Up until the third iteration, the objective had been to recreate previous results seen in the past to confirm feasibility; and to determine whether a correlation existed between discoloration and degradation. Following this, a fourth and fifth iteration were planned to finalize which printer and resin would yield the best results moving forward. An identical iteration was run on the Viper and Formlabs printer, overlaying a total of 30 skeletal structures into a single lure, as seen in Figure 10. This configuration results in 31 effective UV passes by the laser. 

Figure 10. Model used for fourth and fifth iterations

The Morgridge print heeded great results. The 30 overlaid internal features provided a dark amber color within the lure. The only problem with this print was that, as the internals were overlaid flush with the bottom of the lure, the expansion from over curing caused the internals to stick out of the bottom part. The completed print from Morgridge Viper printer is shown in Figure 11.

Figure 11. Fourth iteration printed on Viper printer

The same print that was conducted with the Viper printer was attempted at the Makerspace with the formlabs printers. To get a better print than the previous formlabs iterations, a single support structure was used for each of the 30 internal features. This would lead to less overcuring of the support structure so the support structure could be removed. Despite optimizing the support structure to satisfy the formlabs software while removing as much unnecessary material, the print failed. The overcuring of the support structure caused the build plate to fuse to the bottom plate of the printer.

Discussion

Over curing to create multicolored prints in SLA printing is an attainable feat.

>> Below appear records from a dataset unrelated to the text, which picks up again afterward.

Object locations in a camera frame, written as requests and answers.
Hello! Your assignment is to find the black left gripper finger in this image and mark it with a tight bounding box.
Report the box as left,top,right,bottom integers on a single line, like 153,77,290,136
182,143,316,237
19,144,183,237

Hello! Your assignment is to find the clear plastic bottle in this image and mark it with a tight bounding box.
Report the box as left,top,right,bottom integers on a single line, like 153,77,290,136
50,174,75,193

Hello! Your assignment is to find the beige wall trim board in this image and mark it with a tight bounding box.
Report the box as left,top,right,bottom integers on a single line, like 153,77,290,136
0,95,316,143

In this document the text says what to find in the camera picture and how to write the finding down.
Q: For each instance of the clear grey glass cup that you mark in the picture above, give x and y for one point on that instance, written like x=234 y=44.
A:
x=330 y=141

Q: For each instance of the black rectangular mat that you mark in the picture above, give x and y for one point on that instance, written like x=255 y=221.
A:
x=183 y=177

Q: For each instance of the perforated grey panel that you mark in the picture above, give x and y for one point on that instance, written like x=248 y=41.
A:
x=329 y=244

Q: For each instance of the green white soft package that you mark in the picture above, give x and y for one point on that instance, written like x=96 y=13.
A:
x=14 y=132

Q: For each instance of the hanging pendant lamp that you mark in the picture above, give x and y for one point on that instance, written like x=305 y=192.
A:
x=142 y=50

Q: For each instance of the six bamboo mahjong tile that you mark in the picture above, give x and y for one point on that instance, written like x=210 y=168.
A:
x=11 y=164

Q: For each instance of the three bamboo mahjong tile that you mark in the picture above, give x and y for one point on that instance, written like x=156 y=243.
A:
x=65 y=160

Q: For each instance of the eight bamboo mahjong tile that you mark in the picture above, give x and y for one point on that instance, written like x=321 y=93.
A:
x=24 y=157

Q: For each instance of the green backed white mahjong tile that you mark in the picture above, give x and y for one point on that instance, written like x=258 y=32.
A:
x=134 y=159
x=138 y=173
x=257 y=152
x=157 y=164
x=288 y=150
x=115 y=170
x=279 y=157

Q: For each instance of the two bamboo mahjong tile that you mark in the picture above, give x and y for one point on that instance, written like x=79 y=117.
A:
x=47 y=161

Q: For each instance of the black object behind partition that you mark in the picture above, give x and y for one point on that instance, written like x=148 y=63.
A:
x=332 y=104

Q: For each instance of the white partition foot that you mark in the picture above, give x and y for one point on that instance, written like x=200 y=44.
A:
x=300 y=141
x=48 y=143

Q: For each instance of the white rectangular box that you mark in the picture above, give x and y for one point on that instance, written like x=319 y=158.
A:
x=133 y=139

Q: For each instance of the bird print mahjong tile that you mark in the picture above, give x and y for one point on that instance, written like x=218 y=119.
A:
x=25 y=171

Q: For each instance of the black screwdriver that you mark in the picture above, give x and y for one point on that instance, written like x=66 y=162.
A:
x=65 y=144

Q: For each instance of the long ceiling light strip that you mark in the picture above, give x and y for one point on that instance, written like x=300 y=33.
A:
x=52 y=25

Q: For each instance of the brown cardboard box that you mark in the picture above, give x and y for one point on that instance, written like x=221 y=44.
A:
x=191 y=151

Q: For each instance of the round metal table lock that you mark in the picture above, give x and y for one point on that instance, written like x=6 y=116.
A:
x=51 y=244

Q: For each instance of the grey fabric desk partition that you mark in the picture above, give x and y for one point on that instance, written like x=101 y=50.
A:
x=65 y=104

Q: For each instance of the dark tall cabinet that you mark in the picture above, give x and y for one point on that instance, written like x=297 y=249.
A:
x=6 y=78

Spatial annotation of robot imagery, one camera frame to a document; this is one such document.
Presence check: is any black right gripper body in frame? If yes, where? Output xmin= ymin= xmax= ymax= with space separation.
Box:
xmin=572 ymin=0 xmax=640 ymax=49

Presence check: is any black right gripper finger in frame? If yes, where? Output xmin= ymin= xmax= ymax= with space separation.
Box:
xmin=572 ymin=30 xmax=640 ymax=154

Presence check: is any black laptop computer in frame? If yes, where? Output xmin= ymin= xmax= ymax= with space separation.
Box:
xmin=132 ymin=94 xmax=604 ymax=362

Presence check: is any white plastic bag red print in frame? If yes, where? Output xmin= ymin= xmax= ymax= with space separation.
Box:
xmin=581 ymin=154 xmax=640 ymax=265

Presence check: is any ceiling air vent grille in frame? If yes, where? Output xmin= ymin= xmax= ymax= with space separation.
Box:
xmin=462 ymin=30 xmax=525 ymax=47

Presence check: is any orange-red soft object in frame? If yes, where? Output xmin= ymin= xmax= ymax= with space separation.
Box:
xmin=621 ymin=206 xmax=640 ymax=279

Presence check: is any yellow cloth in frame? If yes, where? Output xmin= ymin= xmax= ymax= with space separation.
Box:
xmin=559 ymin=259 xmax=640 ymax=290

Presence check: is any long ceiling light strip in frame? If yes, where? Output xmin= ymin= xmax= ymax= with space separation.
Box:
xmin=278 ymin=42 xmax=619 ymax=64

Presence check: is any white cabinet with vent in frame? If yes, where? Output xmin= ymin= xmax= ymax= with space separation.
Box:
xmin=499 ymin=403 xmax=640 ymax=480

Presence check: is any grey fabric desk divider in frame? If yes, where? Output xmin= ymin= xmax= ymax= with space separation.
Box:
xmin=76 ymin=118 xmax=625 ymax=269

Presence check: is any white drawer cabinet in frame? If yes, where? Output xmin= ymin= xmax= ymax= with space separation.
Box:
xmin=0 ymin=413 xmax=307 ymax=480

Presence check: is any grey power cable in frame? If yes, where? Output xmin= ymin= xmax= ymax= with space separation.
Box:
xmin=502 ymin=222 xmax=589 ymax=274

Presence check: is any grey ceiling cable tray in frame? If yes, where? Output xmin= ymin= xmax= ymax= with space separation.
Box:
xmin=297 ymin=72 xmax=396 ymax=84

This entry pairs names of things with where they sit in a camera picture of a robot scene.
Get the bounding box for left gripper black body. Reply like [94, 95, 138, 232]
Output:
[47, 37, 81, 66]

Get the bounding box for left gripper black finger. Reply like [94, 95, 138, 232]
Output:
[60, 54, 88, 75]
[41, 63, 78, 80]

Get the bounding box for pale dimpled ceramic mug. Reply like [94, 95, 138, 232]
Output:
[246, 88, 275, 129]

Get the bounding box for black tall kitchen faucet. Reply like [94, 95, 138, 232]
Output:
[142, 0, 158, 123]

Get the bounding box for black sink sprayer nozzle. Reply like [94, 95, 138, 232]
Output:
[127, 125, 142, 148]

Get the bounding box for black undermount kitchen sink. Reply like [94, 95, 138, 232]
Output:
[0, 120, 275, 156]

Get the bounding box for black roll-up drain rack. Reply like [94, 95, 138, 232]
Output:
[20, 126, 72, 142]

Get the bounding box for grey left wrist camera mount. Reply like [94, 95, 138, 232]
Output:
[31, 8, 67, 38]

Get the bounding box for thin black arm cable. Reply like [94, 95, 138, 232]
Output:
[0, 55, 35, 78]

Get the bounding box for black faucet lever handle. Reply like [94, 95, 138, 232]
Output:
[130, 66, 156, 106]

With varying printing softwares and many different styles of printers, some printing setups are capable of achieving over curing while others aren’t. The Viper was suitable for over curing as the build plate lowered, removing the need for a “raft” to fuse the print to it. Also, the software used for the Viper printer allowed for free removal of the support structure. The Formlabs printers lacked these qualities. As a result, a successful print could not be obtained from Formlabs printers.

Future Work

Though the application chosen in this project was to design a fishing lure using over curing, many possibilities exist that could potentially utilize this behavior. In the medical field, a brain or other organs could be printed within a block of resin to help neurosurgeons visualize the path for surgery or help explain problems to patients. A magnetic resonance imaging (MRI) could be converted into a file compatible with 3D printers, and subsequently printed with over curing to allow an individual to peer into a part and see blood vessels, arteries, or lungs. Fragile geometries with thin features could be printed inside a transparent layer to protect the feature. Finally, overcuring could be used in general multicolored SLA 3D printing. Regardless of all the different applications, discoloration due to over curing is still not fully understood. There is not yet an explanation to why certain resins are more susceptible than others and why some resins turn different colors. Further research and testing into this subject could lead to a better understanding of over curing and could possibly lead to use of over curing in industry in the future.

Conclusion

Over curing is a unique process where resin used in SLA 3D printing can be hit multiple times with UV light to degrade the material, sometimes leading to a discoloration. From this project, it was concluded that discoloration from over curing can be achieved with the correct printing software and printer. It was also found that the degree of discoloration is significant enough to be a useful printing practice. With many possible applications and little to no research on this topic, over curing for discoloration has the potential to be a significant development in the 3D printing community and industry.